Recent polls suggest widening gaps between income and age groups. A YouGov/The Economist poll found Trump’s approval among Americans earning less than $50,000 dropped nine points, to -24, while his rating among those making more than $100,000 improved to -4. Meanwhile, HarrisX data shows a 13-point decline in support among voters aged 65 and older, leaving Trump with just 43% approval in that demographic.

Yay Boomers! Yay poor people! We're all starting to understand what's going wrong. Not necessarily that randomly imposed tariffs are illegal, but that they bring on a rise in prices. Not necessarily that migrant asylum seekers aren't breaking the law by being here, but that they're overwhelmingly good people who are happy to pick our walnuts and build our houses and serve us tamales and halal rice bowls. Not necessarily that it's against the law to fire civil servants without a reason, but that we need those food inspectors and cancer researchers and weather forecasters. Not necessarily that academic freedom is a core value of tertiary education, but that our college kids should be having challenging discussions while they're there. The legal explanation will come when it comes; what's important now is for folks to understand that it's wrong, and harms us as well as its designated scapegoat victims. Health insurance is important! SNAP benefits are really important!

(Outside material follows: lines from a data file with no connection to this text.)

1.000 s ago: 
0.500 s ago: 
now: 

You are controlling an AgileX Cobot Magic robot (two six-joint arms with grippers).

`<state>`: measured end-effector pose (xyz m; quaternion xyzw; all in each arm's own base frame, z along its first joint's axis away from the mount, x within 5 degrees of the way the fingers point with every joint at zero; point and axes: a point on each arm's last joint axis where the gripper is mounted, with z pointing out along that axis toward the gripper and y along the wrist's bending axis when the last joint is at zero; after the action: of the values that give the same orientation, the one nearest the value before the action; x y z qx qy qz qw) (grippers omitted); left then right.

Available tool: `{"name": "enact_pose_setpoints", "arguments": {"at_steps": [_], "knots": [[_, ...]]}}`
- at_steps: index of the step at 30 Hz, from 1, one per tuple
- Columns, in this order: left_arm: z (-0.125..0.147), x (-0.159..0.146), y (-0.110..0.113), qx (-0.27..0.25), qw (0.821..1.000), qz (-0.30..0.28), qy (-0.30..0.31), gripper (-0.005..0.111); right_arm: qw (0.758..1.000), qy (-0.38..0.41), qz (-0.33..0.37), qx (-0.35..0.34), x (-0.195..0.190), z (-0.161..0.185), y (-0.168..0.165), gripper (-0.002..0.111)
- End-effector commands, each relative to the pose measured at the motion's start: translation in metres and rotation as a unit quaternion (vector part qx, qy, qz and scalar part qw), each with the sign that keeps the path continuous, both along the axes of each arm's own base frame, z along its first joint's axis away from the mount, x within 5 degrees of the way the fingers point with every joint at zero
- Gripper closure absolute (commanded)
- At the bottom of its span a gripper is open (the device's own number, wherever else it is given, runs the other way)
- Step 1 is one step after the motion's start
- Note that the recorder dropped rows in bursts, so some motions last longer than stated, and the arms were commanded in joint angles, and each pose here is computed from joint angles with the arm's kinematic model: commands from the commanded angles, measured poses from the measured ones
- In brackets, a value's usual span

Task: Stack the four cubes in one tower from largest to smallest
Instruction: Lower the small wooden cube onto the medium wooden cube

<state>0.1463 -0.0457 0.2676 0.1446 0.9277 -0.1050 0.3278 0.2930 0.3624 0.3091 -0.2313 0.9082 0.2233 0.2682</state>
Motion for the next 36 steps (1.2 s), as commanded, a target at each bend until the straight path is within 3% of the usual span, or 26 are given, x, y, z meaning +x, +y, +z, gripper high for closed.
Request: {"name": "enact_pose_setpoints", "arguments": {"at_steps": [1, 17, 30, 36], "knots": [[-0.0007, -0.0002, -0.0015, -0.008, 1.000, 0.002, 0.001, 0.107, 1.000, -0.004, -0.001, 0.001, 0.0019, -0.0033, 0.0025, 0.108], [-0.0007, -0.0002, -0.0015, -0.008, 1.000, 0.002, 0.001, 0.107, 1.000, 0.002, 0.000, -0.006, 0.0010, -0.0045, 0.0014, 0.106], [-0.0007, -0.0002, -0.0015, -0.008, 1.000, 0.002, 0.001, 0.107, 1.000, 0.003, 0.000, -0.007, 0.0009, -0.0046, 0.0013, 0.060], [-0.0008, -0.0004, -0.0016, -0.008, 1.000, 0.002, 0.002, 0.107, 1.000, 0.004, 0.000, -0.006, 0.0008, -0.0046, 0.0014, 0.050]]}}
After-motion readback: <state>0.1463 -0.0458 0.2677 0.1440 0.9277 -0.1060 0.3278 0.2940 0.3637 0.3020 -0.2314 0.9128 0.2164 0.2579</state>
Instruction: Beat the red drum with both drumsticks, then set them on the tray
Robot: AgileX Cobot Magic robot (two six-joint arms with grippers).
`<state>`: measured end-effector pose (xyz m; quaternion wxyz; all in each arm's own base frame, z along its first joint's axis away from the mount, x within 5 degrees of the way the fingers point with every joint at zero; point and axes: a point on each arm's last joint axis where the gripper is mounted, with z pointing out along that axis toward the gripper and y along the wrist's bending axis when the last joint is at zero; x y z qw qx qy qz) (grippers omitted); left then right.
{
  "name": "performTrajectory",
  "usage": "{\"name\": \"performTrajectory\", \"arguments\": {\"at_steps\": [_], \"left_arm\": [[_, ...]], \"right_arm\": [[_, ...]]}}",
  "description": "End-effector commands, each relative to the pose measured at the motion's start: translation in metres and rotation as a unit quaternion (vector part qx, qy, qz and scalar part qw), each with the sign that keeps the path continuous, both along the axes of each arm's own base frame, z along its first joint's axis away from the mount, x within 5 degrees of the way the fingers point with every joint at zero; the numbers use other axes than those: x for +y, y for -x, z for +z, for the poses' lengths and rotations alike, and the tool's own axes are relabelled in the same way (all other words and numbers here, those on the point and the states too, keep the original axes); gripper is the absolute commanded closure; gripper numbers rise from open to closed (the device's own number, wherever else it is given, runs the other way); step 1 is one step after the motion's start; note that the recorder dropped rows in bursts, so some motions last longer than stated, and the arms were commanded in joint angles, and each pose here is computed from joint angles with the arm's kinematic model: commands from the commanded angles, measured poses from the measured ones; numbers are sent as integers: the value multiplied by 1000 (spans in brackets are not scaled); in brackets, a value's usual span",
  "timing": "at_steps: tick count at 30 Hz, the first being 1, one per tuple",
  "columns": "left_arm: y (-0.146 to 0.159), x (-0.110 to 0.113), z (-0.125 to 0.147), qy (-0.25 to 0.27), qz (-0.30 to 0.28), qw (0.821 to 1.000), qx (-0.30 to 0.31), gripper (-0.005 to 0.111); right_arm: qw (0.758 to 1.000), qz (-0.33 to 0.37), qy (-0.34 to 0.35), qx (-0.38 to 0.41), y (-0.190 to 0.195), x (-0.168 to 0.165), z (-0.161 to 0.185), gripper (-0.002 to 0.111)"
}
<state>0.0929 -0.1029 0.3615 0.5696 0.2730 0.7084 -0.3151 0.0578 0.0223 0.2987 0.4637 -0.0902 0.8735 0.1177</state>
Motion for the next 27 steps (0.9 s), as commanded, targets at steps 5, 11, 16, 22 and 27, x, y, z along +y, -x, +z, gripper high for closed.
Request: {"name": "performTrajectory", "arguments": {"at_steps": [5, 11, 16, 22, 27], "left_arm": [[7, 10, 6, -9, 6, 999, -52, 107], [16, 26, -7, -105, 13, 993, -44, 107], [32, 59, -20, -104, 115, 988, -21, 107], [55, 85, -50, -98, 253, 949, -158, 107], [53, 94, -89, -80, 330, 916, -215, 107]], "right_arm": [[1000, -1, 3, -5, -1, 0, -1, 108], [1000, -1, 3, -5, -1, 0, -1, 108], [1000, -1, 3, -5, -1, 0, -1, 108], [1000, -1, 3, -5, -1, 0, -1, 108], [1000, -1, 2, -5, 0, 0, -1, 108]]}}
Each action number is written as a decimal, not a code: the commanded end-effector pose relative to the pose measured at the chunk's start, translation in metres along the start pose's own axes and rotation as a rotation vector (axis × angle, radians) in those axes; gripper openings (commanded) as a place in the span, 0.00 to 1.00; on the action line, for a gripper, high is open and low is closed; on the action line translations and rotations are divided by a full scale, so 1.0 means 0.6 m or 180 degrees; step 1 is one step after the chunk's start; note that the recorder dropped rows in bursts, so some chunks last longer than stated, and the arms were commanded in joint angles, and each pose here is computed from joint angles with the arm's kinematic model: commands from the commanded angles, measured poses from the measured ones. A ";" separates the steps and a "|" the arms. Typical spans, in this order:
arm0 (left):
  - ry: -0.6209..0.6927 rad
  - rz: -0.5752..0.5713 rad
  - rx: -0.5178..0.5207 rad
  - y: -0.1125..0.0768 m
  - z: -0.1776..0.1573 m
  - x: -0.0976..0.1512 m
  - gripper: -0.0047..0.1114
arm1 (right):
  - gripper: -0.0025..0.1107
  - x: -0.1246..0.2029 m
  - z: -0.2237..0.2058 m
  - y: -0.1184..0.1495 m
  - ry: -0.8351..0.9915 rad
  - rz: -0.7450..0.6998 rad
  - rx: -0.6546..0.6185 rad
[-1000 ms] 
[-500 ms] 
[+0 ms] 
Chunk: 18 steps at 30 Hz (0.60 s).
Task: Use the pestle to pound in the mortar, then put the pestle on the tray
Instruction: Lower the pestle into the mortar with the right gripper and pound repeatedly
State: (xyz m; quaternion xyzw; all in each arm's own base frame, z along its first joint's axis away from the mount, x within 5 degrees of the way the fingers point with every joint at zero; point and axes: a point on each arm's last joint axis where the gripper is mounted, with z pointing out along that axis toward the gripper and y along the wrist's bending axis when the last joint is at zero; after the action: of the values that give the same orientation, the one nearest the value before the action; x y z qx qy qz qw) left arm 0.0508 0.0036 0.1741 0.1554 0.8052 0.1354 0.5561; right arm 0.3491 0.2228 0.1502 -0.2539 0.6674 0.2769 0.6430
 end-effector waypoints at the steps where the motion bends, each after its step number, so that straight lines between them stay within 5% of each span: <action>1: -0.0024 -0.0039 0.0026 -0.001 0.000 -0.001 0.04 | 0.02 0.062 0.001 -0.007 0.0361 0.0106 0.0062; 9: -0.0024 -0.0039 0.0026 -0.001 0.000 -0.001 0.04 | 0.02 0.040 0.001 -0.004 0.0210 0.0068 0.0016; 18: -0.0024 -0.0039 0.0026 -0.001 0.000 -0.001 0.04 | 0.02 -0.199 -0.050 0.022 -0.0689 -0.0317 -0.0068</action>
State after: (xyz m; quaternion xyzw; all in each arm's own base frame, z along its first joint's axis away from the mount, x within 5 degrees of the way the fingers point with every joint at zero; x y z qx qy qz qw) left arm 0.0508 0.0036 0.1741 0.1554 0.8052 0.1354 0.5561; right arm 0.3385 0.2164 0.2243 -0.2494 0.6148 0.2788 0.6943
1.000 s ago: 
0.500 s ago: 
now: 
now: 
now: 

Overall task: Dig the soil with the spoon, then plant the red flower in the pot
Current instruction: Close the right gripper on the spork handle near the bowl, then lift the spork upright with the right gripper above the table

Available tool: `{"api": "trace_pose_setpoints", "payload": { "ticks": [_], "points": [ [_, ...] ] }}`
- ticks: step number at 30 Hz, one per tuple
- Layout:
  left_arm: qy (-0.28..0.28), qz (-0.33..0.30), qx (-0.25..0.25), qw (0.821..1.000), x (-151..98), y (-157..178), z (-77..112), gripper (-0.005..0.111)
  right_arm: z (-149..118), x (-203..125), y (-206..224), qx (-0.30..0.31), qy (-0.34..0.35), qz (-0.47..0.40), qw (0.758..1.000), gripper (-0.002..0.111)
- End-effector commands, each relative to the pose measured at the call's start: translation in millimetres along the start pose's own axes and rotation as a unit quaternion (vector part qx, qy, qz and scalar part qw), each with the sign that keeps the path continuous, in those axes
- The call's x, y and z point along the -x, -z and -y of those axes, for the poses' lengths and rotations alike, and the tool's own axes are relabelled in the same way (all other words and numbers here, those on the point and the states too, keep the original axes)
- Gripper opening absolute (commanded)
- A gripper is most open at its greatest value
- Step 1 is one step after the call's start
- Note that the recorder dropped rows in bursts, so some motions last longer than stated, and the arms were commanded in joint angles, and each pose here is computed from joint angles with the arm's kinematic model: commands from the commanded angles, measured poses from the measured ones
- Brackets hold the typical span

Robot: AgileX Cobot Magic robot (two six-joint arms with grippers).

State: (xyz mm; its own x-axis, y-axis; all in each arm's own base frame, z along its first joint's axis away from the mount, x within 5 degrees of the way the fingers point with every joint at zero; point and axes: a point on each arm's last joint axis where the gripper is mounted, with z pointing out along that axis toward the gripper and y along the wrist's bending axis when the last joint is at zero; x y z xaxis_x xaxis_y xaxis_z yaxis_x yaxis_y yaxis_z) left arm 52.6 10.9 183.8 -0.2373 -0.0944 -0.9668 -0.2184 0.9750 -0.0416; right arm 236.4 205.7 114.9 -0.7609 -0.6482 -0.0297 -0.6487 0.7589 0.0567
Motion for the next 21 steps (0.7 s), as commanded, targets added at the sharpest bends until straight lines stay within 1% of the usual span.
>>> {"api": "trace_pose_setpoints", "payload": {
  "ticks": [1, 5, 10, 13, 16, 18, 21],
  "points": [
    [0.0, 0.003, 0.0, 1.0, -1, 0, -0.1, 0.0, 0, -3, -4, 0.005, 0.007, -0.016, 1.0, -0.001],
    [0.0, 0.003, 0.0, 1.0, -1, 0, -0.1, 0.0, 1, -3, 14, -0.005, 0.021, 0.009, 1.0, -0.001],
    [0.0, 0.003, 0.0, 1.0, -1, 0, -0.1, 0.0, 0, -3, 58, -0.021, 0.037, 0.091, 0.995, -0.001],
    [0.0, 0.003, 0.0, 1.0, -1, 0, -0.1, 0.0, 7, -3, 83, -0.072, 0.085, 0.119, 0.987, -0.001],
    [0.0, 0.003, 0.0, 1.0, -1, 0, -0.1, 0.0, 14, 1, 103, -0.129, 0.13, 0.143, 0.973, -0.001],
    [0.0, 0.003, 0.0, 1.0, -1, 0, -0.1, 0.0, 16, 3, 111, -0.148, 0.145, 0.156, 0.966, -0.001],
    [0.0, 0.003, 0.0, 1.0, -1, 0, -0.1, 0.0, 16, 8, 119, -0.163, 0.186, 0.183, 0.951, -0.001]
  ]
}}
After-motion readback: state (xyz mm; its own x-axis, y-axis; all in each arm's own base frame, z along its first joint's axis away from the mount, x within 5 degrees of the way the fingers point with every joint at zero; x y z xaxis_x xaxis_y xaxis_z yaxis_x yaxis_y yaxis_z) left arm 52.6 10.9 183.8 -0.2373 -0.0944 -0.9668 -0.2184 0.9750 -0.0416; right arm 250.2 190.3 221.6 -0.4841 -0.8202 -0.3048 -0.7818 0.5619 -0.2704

My hopeful feeling of the moment is that co-presidents Vought and Miller may have really blown it, by taking the Silicon Valley adage too seriously: they moved so fast and broke so many things that people started noticing that an awful lot of stuff was getting broken. Perhaps they were in a hurry, as true fanatics and knowing how unpopular their actions were going to be, to destroy as much as they could before they were stopped. But we never had, between January and now, that necessary initial period the German Nazis had in the mid-1930s, when most citizens of the normative state lived a reasonable kind of life, confident in the state and the law doing what they expected in their own personal lives, while the victims of the prerogative state stayed quiet, focused on getting safe out of the country. Things have been completely crazy from the inauguration, with the DOGE firings and foreign aid cancellations and insane ICE raids and Trump's loony declarations, including the obnoxious tariffs. One way or another, the public is catching on.